— Alors, Démosthène disait vrai à propos du Petit Docteur. Croyais-tu que les ennemis des dieux ne puissent jamais dire la vérité ? Je le voudrais bien. Ils seraient plus faciles à identifier.
— Si nous pouvons mentir au service des dieux, quels autres délits pouvons-nous commettre ?
— Qu’est-ce qu’un délit ?
— Un acte qui enfreint la loi.
— Quelle loi ?
— Je vois… le Congrès fait la loi, par conséquent la loi est tout ce que dit le Congrès. Mais le Congrès est composé d’hommes et de femmes qui peuvent faire du bien ou du mal.
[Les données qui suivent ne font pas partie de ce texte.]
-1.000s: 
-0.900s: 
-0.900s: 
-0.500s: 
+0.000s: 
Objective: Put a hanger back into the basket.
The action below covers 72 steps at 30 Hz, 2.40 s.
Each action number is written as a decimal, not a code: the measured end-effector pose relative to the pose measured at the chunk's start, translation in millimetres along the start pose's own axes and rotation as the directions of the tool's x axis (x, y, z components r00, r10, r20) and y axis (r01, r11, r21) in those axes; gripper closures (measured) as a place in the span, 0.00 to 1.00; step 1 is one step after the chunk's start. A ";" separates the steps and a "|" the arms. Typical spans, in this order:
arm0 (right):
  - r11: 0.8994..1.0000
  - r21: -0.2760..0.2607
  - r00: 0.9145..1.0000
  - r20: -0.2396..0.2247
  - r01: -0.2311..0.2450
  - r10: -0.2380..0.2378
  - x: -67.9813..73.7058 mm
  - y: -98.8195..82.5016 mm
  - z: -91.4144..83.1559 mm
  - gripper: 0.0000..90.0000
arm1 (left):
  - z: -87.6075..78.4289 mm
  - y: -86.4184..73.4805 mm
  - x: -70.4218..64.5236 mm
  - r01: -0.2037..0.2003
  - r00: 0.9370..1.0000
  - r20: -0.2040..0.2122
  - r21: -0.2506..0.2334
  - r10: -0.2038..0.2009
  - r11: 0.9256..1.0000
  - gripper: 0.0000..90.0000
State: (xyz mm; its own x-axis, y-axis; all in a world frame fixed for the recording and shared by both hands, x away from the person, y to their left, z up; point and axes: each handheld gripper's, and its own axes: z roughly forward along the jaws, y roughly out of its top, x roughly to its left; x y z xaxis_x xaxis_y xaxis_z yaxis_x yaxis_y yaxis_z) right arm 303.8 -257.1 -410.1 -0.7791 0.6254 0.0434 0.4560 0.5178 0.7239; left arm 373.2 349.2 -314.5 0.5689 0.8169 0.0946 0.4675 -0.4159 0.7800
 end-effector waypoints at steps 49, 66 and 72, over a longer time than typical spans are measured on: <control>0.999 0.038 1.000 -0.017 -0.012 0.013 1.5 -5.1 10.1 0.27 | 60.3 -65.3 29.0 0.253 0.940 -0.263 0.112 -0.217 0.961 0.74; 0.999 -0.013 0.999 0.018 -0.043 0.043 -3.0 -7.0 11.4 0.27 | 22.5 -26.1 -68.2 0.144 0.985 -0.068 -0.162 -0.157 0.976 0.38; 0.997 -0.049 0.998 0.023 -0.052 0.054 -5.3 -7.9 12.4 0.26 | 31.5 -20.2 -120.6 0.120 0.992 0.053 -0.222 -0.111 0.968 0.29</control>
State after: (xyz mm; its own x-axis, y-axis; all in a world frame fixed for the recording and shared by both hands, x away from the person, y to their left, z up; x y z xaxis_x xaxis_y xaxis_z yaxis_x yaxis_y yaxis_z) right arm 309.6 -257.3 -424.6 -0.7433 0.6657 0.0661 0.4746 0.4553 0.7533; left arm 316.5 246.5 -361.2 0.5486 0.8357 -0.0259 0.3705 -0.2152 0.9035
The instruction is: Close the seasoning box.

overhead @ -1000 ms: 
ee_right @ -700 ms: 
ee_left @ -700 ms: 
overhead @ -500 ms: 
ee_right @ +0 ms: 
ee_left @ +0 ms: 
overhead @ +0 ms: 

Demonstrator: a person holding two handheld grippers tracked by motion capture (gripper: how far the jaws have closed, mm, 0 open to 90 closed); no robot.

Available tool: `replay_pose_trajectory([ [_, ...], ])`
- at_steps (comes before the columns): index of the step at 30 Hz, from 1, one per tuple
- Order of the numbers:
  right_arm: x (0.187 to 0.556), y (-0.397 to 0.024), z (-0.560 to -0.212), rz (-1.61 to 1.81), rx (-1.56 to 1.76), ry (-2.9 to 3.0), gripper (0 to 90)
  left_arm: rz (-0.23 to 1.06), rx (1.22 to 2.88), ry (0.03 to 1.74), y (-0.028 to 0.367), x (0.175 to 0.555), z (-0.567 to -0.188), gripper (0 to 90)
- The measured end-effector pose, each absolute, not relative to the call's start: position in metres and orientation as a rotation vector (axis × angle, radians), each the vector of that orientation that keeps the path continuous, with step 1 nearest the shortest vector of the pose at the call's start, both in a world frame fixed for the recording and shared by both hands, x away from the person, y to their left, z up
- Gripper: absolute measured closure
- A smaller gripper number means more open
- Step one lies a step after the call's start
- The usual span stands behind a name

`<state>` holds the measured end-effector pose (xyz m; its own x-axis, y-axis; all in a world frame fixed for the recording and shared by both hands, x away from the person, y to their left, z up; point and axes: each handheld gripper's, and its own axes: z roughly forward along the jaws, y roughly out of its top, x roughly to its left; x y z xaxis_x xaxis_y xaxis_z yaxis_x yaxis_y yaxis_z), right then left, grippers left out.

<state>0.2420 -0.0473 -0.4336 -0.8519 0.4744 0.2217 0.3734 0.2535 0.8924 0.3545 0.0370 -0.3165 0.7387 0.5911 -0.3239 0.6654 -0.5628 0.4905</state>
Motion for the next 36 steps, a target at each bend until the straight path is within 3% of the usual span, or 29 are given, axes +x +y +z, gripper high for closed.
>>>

— À présent, tu te rapproches de la vérité. Nous ne pouvons à proprement parler commettre de délits au service du Congrès puisque c’est le Congrès qui fait les lois. Mais si jamais le Congrès avait de mauvaises intentions, nous risquerions de faire le mal en obéissant à ses lois. C’est une affaire de conscience. Toutefois, si cela se produisait, le Congrès perdrait à coup sûr le mandat qu’il a reçu du ciel. Et nous, les élus des dieux, n’avons pas, comme certains, à nous interroger sur la validité du mandat céleste. Si jamais le Congrès vient à perdre le mandat reçu des dieux, nous le saurons immédiatement.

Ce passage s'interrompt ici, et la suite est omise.